'''
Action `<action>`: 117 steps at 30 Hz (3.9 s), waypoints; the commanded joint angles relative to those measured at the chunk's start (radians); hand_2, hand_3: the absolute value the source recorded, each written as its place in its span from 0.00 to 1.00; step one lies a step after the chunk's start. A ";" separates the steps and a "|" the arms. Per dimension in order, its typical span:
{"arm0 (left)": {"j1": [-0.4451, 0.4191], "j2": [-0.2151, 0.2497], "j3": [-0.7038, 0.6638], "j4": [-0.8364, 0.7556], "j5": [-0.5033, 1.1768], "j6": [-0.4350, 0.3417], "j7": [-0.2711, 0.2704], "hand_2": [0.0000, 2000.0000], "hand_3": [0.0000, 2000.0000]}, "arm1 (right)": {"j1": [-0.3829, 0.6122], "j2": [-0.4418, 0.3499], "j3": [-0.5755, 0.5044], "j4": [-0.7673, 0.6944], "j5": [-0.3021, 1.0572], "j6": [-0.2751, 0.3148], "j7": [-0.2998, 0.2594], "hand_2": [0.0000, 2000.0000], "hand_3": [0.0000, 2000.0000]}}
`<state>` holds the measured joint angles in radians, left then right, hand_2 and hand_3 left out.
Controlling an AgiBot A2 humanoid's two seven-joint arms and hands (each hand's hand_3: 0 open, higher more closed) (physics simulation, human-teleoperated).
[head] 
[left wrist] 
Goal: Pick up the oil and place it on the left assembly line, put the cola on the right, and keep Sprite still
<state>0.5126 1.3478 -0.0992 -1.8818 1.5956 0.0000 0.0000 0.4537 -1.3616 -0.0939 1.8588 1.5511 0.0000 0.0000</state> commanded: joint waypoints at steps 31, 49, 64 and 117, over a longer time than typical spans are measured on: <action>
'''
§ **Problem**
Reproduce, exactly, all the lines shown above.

§ **Your response**
Action `<action>`: 117 steps at 30 Hz (3.9 s), waypoints; the commanded joint angles relative to those measured at the chunk's start (radians); hand_2, hand_3: the absolute value the source recorded, each written as its place in its span from 0.00 to 1.00; step one lies a step after the chunk's start. A ";" separates the steps and a "|" the arms. Per dimension in order, its typical span:
{"arm0 (left)": {"j1": [-0.4451, 0.4191], "j2": [-0.2151, 0.2497], "j3": [-0.7038, 0.6638], "j4": [-0.8364, 0.7556], "j5": [-0.5033, 1.1768], "j6": [-0.4350, 0.3417], "j7": [-0.2711, 0.2704], "hand_2": [0.0000, 2000.0000], "hand_3": [0.0000, 2000.0000]}, "arm1 (right)": {"j1": [-0.3829, 0.6122], "j2": [-0.4418, 0.3499], "j3": [-0.5755, 0.5044], "j4": [-0.7673, 0.6944], "j5": [-0.3021, 1.0572], "j6": [-0.2751, 0.3148], "j7": [-0.2998, 0.2594], "hand_2": [0.0000, 2000.0000], "hand_3": [0.0000, 2000.0000]}}
`<state>` holds the measured joint angles in radians, left then right, hand_2 and hand_3 left out.
Controlling an AgiBot A2 humanoid's two seven-joint arms and hands (each hand's hand_3: 0 open, higher more closed) (physics simulation, human-teleoperated).
[head] 
[left wrist] 
Goal: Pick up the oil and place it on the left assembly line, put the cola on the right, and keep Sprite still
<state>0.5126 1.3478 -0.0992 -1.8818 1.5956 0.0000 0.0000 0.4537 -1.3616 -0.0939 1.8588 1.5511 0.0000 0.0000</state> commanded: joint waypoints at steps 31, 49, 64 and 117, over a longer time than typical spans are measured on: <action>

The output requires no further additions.